Lastly, we have Honeybee with its custom decoder and capture system. Unlike the existing honggfuzz implementation, Honeybee decodes the entire trace and so it is able to generate a full, correct basic block and edge coverage information. Honeybee achieved an average of 171K executions per second, which is only a 28% performance dip compared to the baseline.
This shouldn’t come as a shock, since IPT only has an 8-15% record time overhead. This leaves 14-21% of the baseline’s total execution time to process IPT data and generate coverage. Given the incredible performance of Honeybee’s decoder and its ability to quickly decode traces, it is entirely reasonable to assume that the total overhead of Honeybee’s data processing could add up to a 29% performance penalty.
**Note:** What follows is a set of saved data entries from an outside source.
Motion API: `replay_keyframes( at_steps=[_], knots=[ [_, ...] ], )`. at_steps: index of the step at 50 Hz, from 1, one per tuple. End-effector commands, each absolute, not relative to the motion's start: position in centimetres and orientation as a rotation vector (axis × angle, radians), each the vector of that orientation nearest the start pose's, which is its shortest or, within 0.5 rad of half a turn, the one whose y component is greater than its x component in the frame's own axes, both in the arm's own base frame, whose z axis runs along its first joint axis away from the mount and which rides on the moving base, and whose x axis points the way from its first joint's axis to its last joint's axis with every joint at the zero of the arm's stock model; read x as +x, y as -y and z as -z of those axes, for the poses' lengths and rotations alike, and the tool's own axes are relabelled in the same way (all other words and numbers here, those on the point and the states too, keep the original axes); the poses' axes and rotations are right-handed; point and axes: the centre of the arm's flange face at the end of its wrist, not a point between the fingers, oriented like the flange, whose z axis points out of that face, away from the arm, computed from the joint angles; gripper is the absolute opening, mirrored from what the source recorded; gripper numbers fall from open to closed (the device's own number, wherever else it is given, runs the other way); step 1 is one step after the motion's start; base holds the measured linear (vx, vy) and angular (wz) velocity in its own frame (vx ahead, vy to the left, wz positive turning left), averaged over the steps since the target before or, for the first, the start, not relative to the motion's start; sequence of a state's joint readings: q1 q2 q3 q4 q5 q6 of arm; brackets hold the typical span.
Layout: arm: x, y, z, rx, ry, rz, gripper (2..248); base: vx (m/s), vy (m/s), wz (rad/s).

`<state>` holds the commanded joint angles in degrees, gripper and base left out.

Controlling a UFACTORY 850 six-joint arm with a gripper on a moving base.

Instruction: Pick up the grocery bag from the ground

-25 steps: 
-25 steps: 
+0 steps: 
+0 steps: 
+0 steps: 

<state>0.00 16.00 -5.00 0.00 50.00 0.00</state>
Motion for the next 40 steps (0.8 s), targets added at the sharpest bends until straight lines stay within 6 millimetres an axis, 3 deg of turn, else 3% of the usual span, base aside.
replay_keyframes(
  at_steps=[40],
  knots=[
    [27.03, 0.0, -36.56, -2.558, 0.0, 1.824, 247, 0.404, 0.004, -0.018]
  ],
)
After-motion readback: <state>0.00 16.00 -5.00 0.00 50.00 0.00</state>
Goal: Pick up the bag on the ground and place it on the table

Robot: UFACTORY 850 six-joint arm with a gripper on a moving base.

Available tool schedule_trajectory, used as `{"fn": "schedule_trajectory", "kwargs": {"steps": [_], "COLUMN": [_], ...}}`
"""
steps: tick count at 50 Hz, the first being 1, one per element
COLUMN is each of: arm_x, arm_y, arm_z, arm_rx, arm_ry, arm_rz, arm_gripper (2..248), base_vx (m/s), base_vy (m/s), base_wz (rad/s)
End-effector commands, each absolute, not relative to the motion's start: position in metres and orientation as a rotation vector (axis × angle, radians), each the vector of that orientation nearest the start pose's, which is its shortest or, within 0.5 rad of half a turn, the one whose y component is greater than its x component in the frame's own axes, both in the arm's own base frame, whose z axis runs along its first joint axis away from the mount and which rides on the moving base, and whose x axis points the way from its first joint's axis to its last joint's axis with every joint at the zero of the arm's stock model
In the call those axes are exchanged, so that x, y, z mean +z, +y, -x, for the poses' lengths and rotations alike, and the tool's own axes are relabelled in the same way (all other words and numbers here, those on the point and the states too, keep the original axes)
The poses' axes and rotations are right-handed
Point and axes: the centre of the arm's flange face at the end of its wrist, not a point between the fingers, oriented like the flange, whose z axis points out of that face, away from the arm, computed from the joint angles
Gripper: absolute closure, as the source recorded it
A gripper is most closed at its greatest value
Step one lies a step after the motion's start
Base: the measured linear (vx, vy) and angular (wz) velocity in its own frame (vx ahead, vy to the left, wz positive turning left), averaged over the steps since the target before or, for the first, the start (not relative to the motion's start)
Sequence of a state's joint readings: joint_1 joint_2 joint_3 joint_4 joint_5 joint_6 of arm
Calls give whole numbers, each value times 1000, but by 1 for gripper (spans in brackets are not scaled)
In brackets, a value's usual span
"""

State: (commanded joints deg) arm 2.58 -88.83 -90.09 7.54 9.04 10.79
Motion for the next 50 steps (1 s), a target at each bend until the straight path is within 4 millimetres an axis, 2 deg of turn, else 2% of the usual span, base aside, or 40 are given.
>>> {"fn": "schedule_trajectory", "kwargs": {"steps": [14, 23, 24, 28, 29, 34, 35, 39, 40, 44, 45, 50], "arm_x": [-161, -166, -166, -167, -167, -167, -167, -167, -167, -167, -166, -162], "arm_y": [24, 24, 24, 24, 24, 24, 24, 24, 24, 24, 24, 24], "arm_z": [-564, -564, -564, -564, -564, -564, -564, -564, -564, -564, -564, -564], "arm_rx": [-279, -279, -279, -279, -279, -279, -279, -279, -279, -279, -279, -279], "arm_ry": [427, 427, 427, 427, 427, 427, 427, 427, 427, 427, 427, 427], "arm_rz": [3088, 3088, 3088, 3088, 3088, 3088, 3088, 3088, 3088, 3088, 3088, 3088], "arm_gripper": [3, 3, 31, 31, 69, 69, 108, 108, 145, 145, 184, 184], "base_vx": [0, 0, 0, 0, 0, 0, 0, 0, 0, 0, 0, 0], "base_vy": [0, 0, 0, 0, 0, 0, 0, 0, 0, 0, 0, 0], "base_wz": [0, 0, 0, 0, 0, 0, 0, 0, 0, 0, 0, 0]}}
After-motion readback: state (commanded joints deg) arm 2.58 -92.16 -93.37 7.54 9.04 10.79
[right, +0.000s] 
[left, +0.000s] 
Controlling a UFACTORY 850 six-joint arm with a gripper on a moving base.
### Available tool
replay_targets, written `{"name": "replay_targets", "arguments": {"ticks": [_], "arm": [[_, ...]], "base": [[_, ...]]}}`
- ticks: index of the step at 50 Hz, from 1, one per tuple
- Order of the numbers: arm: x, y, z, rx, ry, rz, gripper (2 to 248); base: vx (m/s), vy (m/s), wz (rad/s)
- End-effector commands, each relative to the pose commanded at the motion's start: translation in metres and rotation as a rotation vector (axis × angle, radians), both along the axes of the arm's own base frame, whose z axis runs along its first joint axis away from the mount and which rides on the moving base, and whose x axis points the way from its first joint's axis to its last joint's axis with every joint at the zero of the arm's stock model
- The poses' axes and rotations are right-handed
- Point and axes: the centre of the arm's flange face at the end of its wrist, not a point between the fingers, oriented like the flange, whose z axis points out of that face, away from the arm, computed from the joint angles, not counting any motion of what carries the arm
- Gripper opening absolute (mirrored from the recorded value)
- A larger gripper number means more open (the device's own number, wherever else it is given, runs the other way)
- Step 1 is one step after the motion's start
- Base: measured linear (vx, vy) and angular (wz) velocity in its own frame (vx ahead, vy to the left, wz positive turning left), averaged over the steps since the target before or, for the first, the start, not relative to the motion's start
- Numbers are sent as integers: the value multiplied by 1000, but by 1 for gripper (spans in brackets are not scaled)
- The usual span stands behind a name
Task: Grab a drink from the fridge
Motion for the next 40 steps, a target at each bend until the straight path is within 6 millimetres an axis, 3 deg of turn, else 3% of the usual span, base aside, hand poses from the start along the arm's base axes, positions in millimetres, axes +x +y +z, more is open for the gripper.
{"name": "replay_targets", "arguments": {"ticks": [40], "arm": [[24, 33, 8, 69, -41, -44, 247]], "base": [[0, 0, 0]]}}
I analyzed Honeybee’s coverage and confirmed that it was operating normally and processing all the data correctly. As such, I’m happy to say that Honeybee is (at least in this case) able to fuzz both closed and open-source software faster and more efficiently than even conventional software instrumentation methods!
While it is very exciting to claim to have dethroned an industry-standard fuzzing method, these methods have not been rigorously tested or verified at a large scale or across a large array of fuzzing targets. I can attest, however, that Honeybee has been either faster or at least able to trade blows with software instrumentation while fuzzing many different large open source projects like libpcap, libpng, and libjpegturbo.
If these patterns apply more generally, this could mean a great speedup for those who need to perform source-level fuzzing. More excitingly, however, this is an absolutely wonderful speedup for those who need to perform black-box fuzzing and have been relying on slow and unreliable tools like QEMU instrumentation, Branch Trace Store (BTS), or binary lifting, since it means they can fuzz at equal or greater speeds than if they had source without making any serious compromises. Even outside fuzzing, however, Honeybee is still a proven and extraordinarily fast IPT decoder. This high-performance decoding is useful outside of fuzzing because it enables many novel applications ranging from live control flow integrity enforcement to more advanced debuggers and performance analysis tools.
Honeybee is a very young project and is still under active development in its home on GitHub. If you’re interested in IPT, fuzzing, or any combination thereof please feel free to reach out to me over on Twitter where I’m @ezhes_ or over email at allison.husain on the berkeley.edu domain!
As mentioned earlier, IPT has caught many researchers’ eyes and so, naturally, many have tried to use it for fuzzing. Before starting my own project, I studied others’ research to learn from their work and see where I might be able to offer improvements. I’d first like to acknowledge the authors behind PTrix (PTrix: Efficient Hardware-Assisted Fuzzing for COTS Binary) and PTfuzz (PTfuzz: Guided Fuzzing With Processor Trace Feedback) as they provided substantial insight into how a fuzzer could be structured around IPT data. Additionally, I’d like to thank the team behind libxdc as their fast IPT packet decoder forms the basis for the packet decoder in Honeybee. Finally, I’d like to give a big thank you to the team at Trail of Bits, and especially my mentors Artem Dinaburg and Peter Goodman, for their support through this project and for having me on as an intern this winter!